Est-ce aussi un mythe qu’on ne puisse éradiquer ou combattre la pauvreté ? Vous citez quelques solutions et l’expert en politique sociale Wim Van Lancker (KU Leuven)  » La réduction de la pauvreté est avant tout une question de choix. Il existe en effet des solutions ».

Erik Vlaminck : Ces exemples existent, absolument, et ils ne viennent pas plomber un budget. Jos a déjà donné l’exemple de la prime au logement, mais les allocations familiales sont aussi une mesure qui peut être cruciale dans la lutte contre la pauvreté sans budget supplémentaire.

Jos Geysels : Nous pensons que les allocations familiales doivent rester universelles. C’est la conclusion de plusieurs décennies de lutte sociale : vous conservez le soutien à la solidarité en la rendant universelle. En même temps, il peut y avoir une certaine sélectivité dans cette solidarité. Dans le cadre du nouveau système, chaque enfant recevra le montant de base de 162,20 euros. Réduisez cela pour ceux qui ne le sentiront pas et investissez ce que vous économisez dans des allocations sociales supplémentaires. De cette façon, la pauvreté des enfants peut être considérablement réduite sur un certain nombre d’années. Au Canada, la pauvreté infantile a diminué de moitié en dix ans. Au début de cette année, lorsque les allocations familiales ont été transférées aux régions, toutes les organisations de lutte contre la pauvreté ont demandé au gouvernement flamand de le faire. La N-VA était fermement contre, suivie en cela par l’Open VLD.

Les solutions existent et les intentions étaient là, tout du moins jusqu’au dernier gouvernement flamand. Néanmoins, la pauvreté n’a pas diminué structurellement au cours des dernières décennies. Est-ce que cela rend votre livre plus pertinent que jamais, ou n’est-ce qu’un coup dans l’eau ?

Jos Geysels : Pour faire des vagues, un coup dans l’eau pourrait être un bon début. Ce n’est pas parce qu’un accord de coalition donne peu de raisons d’être optimiste que nous ne devrions pas l’être. De plus en plus de gens se rendent compte qu’un pays riche a l’argent et les opportunités pour réduire efficacement la pauvreté.

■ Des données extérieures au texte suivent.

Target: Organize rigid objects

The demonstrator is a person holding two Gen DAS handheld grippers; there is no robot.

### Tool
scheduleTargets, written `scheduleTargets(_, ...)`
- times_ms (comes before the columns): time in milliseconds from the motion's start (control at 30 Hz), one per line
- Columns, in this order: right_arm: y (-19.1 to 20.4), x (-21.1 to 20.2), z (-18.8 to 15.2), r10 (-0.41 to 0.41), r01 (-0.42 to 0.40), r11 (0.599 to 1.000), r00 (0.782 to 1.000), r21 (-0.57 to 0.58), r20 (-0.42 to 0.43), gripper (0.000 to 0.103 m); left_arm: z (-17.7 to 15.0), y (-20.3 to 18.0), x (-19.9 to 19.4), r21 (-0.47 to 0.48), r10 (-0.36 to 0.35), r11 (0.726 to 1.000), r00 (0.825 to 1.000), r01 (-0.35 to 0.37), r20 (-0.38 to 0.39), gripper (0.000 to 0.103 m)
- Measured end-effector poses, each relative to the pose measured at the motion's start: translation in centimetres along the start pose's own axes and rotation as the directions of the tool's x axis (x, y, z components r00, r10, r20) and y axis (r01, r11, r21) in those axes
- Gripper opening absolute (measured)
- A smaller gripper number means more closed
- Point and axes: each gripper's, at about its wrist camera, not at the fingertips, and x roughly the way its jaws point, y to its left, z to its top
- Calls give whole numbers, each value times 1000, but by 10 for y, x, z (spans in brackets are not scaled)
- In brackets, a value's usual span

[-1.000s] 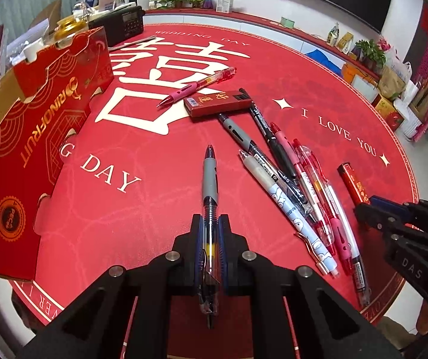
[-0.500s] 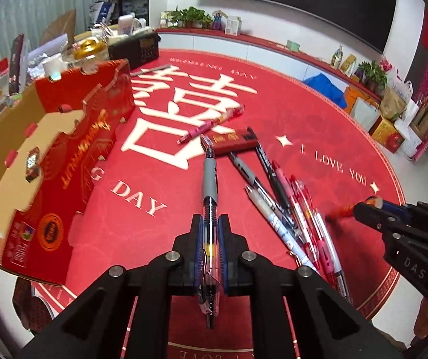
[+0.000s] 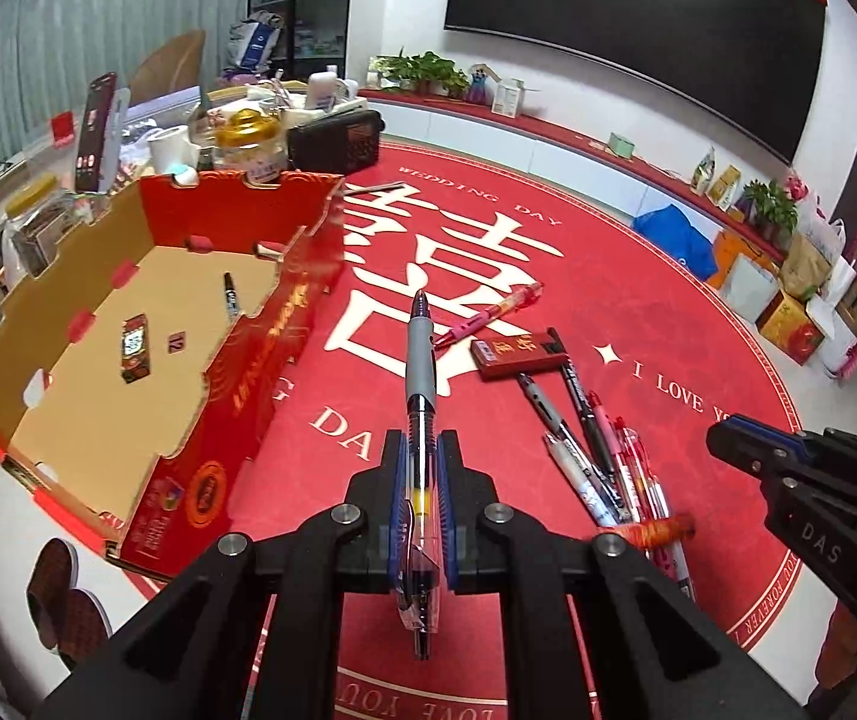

Erik Vlaminck : Laissez-moi vous dire quelque chose de réconfortant. L’éditeur nous informe que la première édition de notre pamphlet, à 2000 exemplaires, était presque épuisée immédiatement après sa publication. Les premières réactions des lecteurs sont également encourageantes. Des gens qui vivent dans la pauvreté et pour qui cette brochure fait chaud au coeur, mais certainement aussi des gens qui ne vivent pas dans la pauvreté et qui vont partager cette colère et cette incompréhension. Plus les gens se fâchent, mieux c’est.